Karena di mata Islam, Laki-laki dan perempuan, keduanya adalah manusia ciptaan Allah SWT yang bermartabat, yang sama-sama memiliki akal budi, perasaan dan pengalaman, dimana penistaan dan perendahan apapun kepada salah satunya oleh yang lain, atas nama apapun, adalah menyalahi prinsip ajaran Islam.
Keduanya, laki-laki dan perempuan, di mata al-Qur’an (at-Taubah, 9: 71), adalah setara dan saling menolong (awliya), dalam segala aktivitas untuk mewujudkan kebaikan, menjauhkan keburukan, menegakan ritual agama, dan kerja-kerja sosial yang lain.
Misalnya, jika feminisme dipahami dan dipraktikkan sebagai pelepasan tubuh perempuan dari penguasaan laki-laki (patriarkhi) menjadi penguasaan tubuhnya oleh dirinya sendiri, secara bebas dan semena-mena, tidak mau diatur oleh nilai apapun, dalam kehidupan domestik maupun sosial, sehingga bisa destruksi, bahkan pada dirinya sendiri, maupun orang lain, ini tentu saja tidak benar dan salah.

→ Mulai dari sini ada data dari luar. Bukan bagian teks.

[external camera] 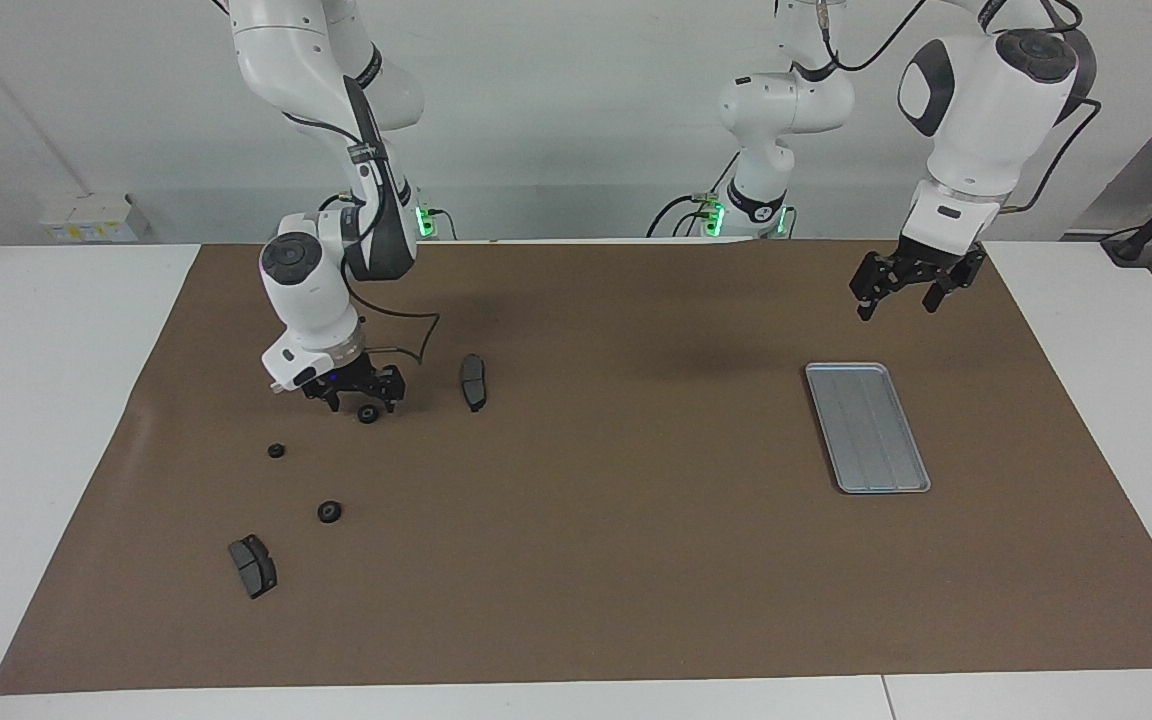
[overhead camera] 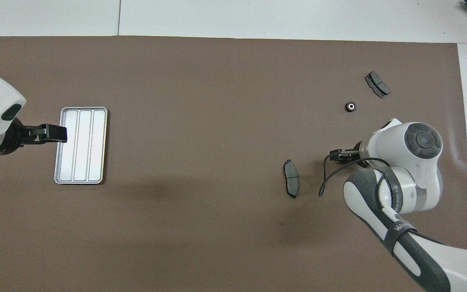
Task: Pick bearing gear from pile to tray
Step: 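Grasp a small black bearing from the parts pile with the right gripper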
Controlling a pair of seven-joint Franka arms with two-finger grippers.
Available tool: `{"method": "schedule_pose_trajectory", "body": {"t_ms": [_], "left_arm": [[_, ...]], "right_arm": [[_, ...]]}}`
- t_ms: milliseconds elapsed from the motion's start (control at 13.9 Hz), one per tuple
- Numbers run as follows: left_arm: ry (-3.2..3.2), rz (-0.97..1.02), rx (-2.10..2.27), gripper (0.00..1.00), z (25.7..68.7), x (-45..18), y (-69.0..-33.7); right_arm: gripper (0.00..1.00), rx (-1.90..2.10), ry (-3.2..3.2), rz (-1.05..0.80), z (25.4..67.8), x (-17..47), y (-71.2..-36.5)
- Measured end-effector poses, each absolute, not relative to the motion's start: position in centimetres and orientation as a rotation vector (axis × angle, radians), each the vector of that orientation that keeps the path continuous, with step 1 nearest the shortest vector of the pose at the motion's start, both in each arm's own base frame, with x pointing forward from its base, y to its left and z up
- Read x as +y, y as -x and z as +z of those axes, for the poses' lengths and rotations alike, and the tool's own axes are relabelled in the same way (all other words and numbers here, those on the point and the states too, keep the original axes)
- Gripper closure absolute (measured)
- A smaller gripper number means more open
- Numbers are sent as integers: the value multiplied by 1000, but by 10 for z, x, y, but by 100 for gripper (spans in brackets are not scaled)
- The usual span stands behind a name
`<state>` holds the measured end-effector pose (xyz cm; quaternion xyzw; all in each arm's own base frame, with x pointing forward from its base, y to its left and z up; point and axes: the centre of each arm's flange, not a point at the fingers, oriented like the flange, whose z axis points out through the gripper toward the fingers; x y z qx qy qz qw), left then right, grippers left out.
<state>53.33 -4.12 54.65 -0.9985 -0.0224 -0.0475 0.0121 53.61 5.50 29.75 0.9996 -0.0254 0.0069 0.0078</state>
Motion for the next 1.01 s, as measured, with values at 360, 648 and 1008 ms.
{"method": "schedule_pose_trajectory", "body": {"t_ms": [360,648,1008], "left_arm": [[3113,-145,-69,0,546,-41,-533],[3113,-145,-69,0,545,-42,-533],[3113,-144,-69,0,545,-42,-533]], "right_arm": [[23,-77,-3126,28,296,57,-536],[26,-78,-3126,35,288,57,-537],[41,-83,-3126,30,285,57,-537]]}}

Tetapi feminisme itu menyadarkan pada kita bahwa penguasaan tubuh perempuan selama ini, telah menempatkannya sebagai pihak yang selalu salah dan dikambinghitamkan masyarakat, yang selalu dianggap sebagai pihak yang memesona dan menggoda dalam keadaan apapun. Sehingga perempuan harus selalu dijauhkan dari segala bentuk aktivitas yang akan dianggap masyarakat (biasanya laki-laki) akan selalu memesona dan menggoda. Lalu perempuan tidak lagi menjadi manusia utuh dengan segala anugerah akal, budi, perasaan, dan pengalaman.

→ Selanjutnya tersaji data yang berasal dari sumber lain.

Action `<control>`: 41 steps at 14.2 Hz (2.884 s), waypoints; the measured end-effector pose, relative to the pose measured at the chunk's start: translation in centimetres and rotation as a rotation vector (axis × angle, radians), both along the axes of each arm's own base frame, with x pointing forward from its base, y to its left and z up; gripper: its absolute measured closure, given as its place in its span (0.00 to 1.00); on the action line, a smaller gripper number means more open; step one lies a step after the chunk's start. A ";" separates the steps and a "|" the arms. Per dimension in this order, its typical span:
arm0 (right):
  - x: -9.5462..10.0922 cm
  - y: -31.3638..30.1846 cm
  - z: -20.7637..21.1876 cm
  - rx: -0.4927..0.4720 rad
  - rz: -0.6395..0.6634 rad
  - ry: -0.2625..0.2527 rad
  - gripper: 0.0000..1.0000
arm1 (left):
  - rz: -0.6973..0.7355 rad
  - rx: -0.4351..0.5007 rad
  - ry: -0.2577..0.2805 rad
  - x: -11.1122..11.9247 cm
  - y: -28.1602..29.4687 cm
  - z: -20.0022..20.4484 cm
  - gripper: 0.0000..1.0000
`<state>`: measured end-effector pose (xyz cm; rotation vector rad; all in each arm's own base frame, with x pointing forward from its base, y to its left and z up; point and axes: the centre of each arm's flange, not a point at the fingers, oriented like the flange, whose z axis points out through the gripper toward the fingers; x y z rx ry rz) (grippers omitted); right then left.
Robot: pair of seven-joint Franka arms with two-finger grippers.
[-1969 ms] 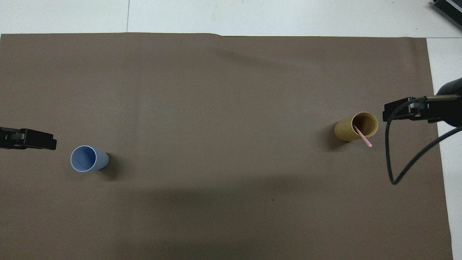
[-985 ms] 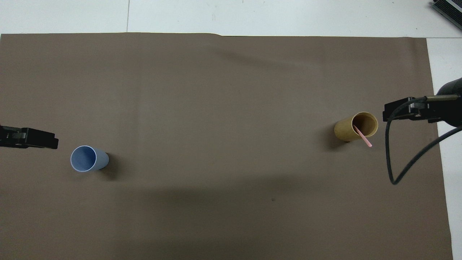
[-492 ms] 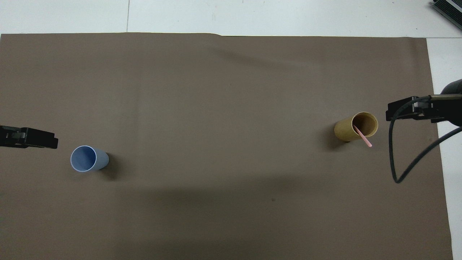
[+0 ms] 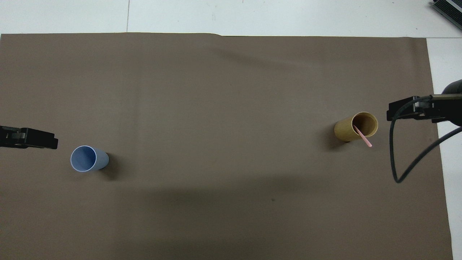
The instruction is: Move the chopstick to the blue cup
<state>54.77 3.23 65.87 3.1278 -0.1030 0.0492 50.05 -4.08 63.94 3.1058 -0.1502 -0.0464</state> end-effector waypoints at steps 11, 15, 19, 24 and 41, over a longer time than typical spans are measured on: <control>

Hanya karena dianggap tubuh perempuan penuh pesona dan selalu menggoda.
Padahal, pesona itu juga ada pada tubuh dan pribadi laki-laki. Dan selama ini, tidak pernah masyarakat merasa perlu pada aturan penguasaan dan kontrol pada tubuh dan pribadi laki-laki. Sehingga semua ekspresi akal, budi, perasaan, dan pengalaman mereka bisa lepas dan bahkan, menjadi ilmu pengetahuan.
Yang diperlukan, lalu, adalah norma dan nilai yang memungkinkan kemanusiaan perempuan dan laki-laki, dengan segala akal budi yang dimiliki, bisa dihormati dan diapresiasi, keduanya, tanpa mengambing-hitamkan pesona perempuan (tetapi justru merayakan pesona laki-laki).

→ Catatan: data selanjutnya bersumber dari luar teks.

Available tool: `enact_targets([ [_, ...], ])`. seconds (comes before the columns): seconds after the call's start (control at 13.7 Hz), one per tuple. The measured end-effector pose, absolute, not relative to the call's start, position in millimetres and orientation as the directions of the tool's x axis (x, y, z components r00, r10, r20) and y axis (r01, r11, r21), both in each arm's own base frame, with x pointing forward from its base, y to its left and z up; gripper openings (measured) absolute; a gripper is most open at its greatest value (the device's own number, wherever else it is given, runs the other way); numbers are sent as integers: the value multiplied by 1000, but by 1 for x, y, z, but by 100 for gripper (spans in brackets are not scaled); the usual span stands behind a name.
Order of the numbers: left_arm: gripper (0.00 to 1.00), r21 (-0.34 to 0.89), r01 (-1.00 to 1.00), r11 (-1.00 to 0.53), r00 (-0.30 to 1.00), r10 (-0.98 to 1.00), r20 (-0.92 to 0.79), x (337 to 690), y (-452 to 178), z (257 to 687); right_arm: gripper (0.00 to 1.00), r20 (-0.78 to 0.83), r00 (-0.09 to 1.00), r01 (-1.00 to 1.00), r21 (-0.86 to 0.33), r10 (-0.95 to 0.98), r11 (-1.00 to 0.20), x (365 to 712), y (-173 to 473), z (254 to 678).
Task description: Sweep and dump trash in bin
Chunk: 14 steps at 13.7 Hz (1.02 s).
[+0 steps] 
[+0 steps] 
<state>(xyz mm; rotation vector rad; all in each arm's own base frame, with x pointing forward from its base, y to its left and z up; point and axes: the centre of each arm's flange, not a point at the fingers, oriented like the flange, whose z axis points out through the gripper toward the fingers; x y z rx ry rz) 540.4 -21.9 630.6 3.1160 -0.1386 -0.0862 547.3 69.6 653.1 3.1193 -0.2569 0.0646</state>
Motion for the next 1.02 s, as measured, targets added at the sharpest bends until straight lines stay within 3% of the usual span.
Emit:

Dalam Islam, tubuh perempuan bukan milik perempuan, juga bukan milik laki-laki. Begitupun tubuh laki-laki, bukan milik dirinya atau milik perempuan. Satu sama lain, karena itu, tidak boleh saling menguasai dan memaksa.
Tetapi, sebagaimana semua alam ini, tubuh manusia, perempuan dan laki-laki adalah miliki Allah SWT.
Di mana keduanya, lalu, laki-laki dan perempuan, terikat pada hukum-Nya untuk tidak saling destruksi dan menyakiti, tetapi saling mengasishi dan menyayangi serta kerjasama untuk mewujudkan segala kebaikan dalam rumah tangga, maupun masyarakat, bangsa, publik dunia, dan seluruh semesta. Mari![]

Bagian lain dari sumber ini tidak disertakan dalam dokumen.